Giant Spin-valley Polarization and Multiple Hall Effect in Functionalized Bi Monolayers

TL;DR

This study predicts that functionalized Bi monolayers exhibit simultaneous quantum spin Hall effects and valley Hall effects, with large band gaps and controllable Hall phenomena, opening new avenues for electronics, spintronics, and valleytronics applications.

Contribution

It demonstrates the coexistence of large-gap QSHE and VHE in Bi monolayers with functionalization and magnetic doping, a novel combination not previously explored.

Findings

Large-band-gap QSHE and VHE coexist in Bi2XY monolayers.

Gate control enables observation of multiple Hall effects.
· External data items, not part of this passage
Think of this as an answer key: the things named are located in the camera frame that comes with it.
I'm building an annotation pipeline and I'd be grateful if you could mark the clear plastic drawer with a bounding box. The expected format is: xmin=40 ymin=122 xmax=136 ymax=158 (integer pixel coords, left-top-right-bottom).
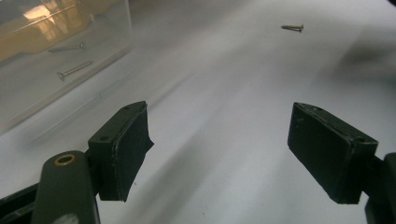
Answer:
xmin=0 ymin=0 xmax=134 ymax=135

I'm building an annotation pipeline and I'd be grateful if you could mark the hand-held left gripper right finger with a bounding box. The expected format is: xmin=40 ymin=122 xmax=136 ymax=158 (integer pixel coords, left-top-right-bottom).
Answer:
xmin=288 ymin=102 xmax=379 ymax=204

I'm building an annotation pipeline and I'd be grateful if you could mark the small metal screw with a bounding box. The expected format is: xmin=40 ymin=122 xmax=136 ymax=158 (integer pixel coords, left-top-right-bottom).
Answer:
xmin=48 ymin=41 xmax=87 ymax=53
xmin=280 ymin=23 xmax=304 ymax=34
xmin=56 ymin=60 xmax=95 ymax=82

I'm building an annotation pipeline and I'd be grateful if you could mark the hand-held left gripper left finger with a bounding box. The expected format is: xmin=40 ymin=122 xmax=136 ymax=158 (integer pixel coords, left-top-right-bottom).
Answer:
xmin=88 ymin=101 xmax=154 ymax=203
Significant valley splitting up to 513 meV achieved.

Abstract

Valleytronic materials, characterized by local extrema (valley) in their bands, and topological insulators have separately attracted great interest recently. However, the interplay between valleytronic and topological properties in one single system, likely to enable important unexplored phenomena and applications, has been largely overlooked so far. Here, by combining a tight-binding model with first-principles calculations, we find the large-band-gap quantum spin Hall effects (QSHEs) and valley Hall effects (VHEs) appear simultaneously in the Bi monolayers decorated with halogen elements, denoted as Bi2XY (X, Y = H, F, Cl, Br, or I). A staggered exchange field is introduced into the Bi2XY monolayers by transition metal atom (Cr, Mo, or W) doping or LaFeO3 magnetic substrates, which together with the strong SOC of Bi atoms generates a time-reversal-symmetry-broken QSHE and a huge valley splitting (up to 513 meV) in the system. With gate control, QSHE and anomalous charge, spin, valley Hall effects can be observed in the single system. These predicted multiple and exotic Hall effects, associated with various degrees of freedom of electrons, could enable applications of the functionalized Bi monolayers in electronics, spintronics, and valleytronics.